AIM OF THE EXERCISE: From the listing below, reproduce exactly the lines starting with the one with "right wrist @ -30" and going on through the one with "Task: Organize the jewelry", both ends kept. No picture is copied.

ENTRIES SUPPLIED:

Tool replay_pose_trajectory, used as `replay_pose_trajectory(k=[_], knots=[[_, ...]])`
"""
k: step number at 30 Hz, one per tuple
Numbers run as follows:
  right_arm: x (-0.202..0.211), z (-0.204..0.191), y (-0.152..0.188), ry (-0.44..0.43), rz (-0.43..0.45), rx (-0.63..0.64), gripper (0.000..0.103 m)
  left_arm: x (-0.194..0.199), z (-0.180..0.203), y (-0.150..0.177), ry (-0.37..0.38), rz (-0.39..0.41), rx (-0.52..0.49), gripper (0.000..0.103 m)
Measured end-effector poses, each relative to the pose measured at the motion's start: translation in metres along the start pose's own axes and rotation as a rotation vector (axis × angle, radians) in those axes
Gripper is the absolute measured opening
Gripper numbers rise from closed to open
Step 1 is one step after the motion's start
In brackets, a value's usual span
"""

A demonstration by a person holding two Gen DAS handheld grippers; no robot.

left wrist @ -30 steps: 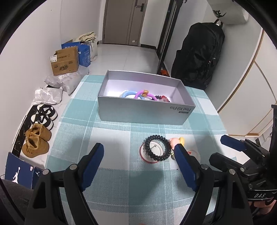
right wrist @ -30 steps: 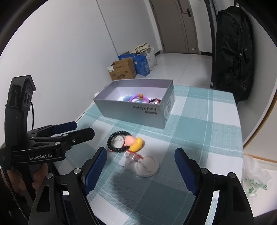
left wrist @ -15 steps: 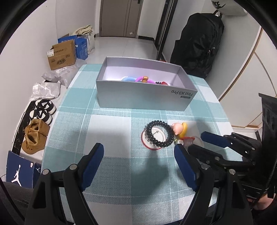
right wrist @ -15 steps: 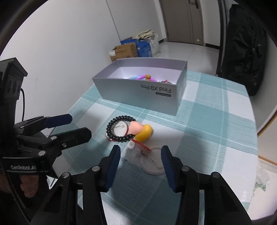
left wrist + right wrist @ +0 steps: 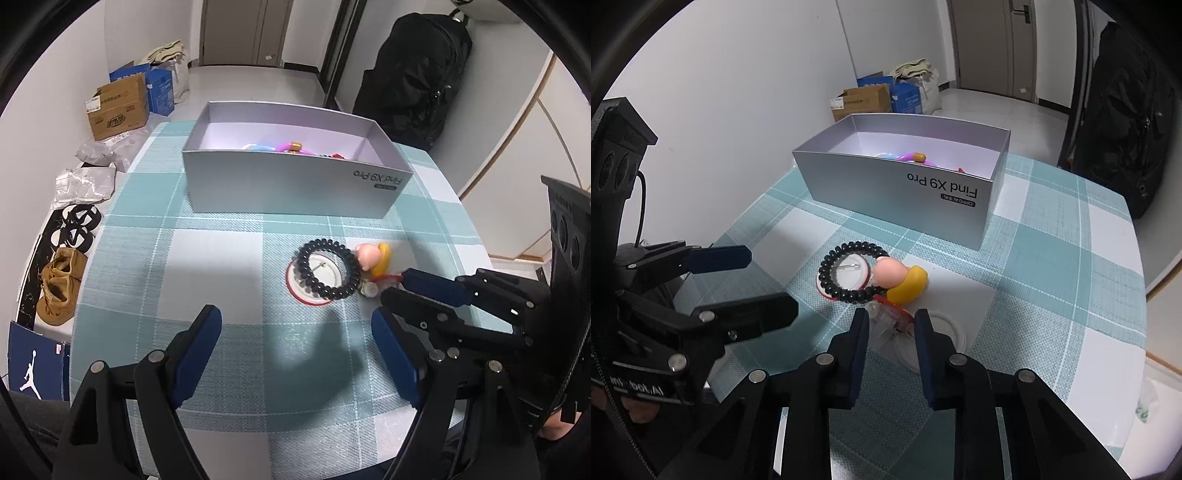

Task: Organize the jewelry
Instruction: 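Grasp the red-capped item near the white badge with the right gripper, then lift the red-capped item with the right gripper while the left reaches toward the white badge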

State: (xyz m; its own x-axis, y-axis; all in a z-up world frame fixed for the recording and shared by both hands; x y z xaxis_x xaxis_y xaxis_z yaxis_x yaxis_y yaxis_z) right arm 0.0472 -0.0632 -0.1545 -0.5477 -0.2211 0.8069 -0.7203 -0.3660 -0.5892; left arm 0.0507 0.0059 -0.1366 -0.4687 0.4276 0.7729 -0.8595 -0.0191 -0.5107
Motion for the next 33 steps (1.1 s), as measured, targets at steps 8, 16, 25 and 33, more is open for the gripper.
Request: replay_pose_trajectory(k=[8,16,25,33], knots=[[0.002,0.004,-0.002,-0.014,0.0,-0.025,0.005,-0.003,0.005,0.003,0.063,-0.027,0.011,0.08],[0.018,0.012,-0.007,-0.067,0.034,-0.09,0.005,-0.007,0.034,0.007,0.186,-0.048,-0.052,0.08],[0.04,0.044,-0.013,-0.09,0.079,-0.235,0.005,-0.016,0.056,0.004,0.263,-0.067,-0.082,0.079],[0.056,0.06,-0.015,-0.104,0.112,-0.287,0.005,-0.026,0.052,-0.002,0.207,-0.078,-0.067,0.057]])
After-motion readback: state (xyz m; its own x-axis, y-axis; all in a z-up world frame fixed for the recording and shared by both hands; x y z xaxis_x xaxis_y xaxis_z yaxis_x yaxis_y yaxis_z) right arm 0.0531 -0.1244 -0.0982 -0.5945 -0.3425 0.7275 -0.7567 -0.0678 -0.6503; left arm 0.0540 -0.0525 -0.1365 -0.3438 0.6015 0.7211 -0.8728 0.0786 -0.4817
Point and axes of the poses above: each gripper's, at about its wrist camera, not at the fingertips, and x roughly against the way its jaws point, z to its right, y to its underside, the point moved 8 cm from there along -x, roughly the way its jaws point, and after that the axes turned 12 degrees about y, right-handed, at the moved point
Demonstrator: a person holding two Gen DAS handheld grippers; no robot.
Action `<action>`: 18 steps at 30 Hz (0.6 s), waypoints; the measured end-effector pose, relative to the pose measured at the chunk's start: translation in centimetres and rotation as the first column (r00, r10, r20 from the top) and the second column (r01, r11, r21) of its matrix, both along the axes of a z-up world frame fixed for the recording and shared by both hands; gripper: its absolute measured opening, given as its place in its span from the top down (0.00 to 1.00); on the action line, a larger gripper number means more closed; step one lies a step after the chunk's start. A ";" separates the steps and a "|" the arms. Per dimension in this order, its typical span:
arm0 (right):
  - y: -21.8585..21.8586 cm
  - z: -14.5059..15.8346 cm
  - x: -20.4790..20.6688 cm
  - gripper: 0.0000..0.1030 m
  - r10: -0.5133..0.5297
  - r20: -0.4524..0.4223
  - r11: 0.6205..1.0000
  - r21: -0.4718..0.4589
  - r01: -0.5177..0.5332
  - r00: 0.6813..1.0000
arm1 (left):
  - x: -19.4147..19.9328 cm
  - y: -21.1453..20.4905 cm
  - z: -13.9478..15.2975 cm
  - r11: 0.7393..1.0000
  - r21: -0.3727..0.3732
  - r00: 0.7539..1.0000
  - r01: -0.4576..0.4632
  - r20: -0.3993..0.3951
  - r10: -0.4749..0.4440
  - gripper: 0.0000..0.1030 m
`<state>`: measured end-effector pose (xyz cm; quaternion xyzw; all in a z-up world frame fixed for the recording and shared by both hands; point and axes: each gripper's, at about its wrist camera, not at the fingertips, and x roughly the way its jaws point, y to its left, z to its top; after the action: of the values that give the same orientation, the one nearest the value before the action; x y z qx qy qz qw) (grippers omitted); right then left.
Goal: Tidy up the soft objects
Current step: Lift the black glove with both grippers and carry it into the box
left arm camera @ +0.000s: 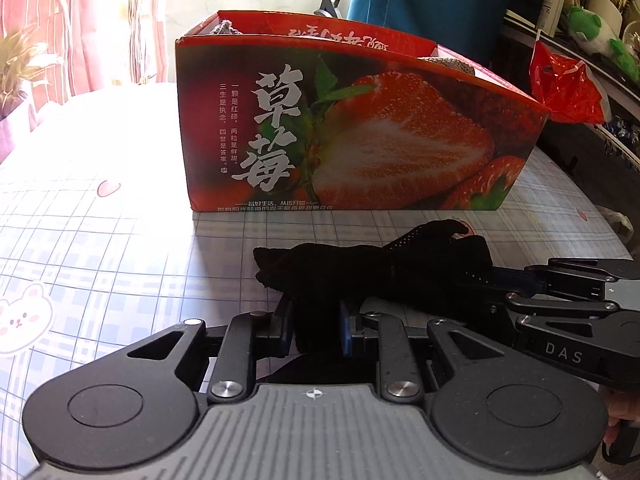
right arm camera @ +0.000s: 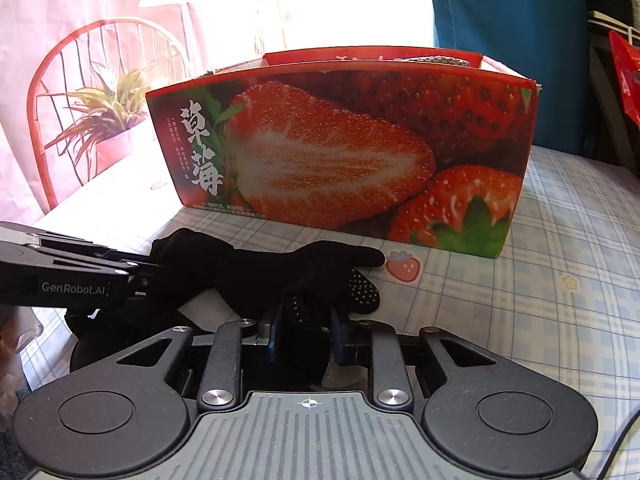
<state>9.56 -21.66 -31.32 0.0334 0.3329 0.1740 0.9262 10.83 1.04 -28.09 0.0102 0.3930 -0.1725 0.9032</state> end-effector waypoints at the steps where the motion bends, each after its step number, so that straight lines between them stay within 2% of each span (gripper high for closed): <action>1: 0.0 0.2 0.0 0.84 -0.001 0.012 1.000 0.007 0.001 1.000 | 0.1 0.2 0.3 1.000 -0.006 1.000 -0.007 -0.002 0.006 0.82; 4: -0.4 1.5 -0.4 0.84 0.007 0.089 0.999 0.049 -0.011 0.996 | -0.2 1.0 2.5 0.999 -0.049 0.998 -0.023 0.057 0.025 0.83; 10: -1.1 6.0 -1.0 0.84 0.016 0.218 0.994 0.104 -0.040 0.976 | -1.7 2.0 8.0 0.997 -0.082 0.979 0.012 0.204 0.005 0.83; 18: -2.4 12.0 1.0 0.84 0.010 0.281 0.990 0.133 -0.049 0.960 | 0.3 1.6 13.6 0.994 -0.100 0.964 0.053 0.265 -0.025 0.83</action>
<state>10.59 -24.07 -19.33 0.0679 0.1861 0.2135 0.9566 11.10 2.62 -14.50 -0.0072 0.2594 -0.2079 0.9431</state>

RESULT FOR THIS TASK:
right wrist @ -30 steps: 
left wrist @ -15 steps: 
right wrist @ -15 steps: 
left wrist + right wrist @ +0 steps: 

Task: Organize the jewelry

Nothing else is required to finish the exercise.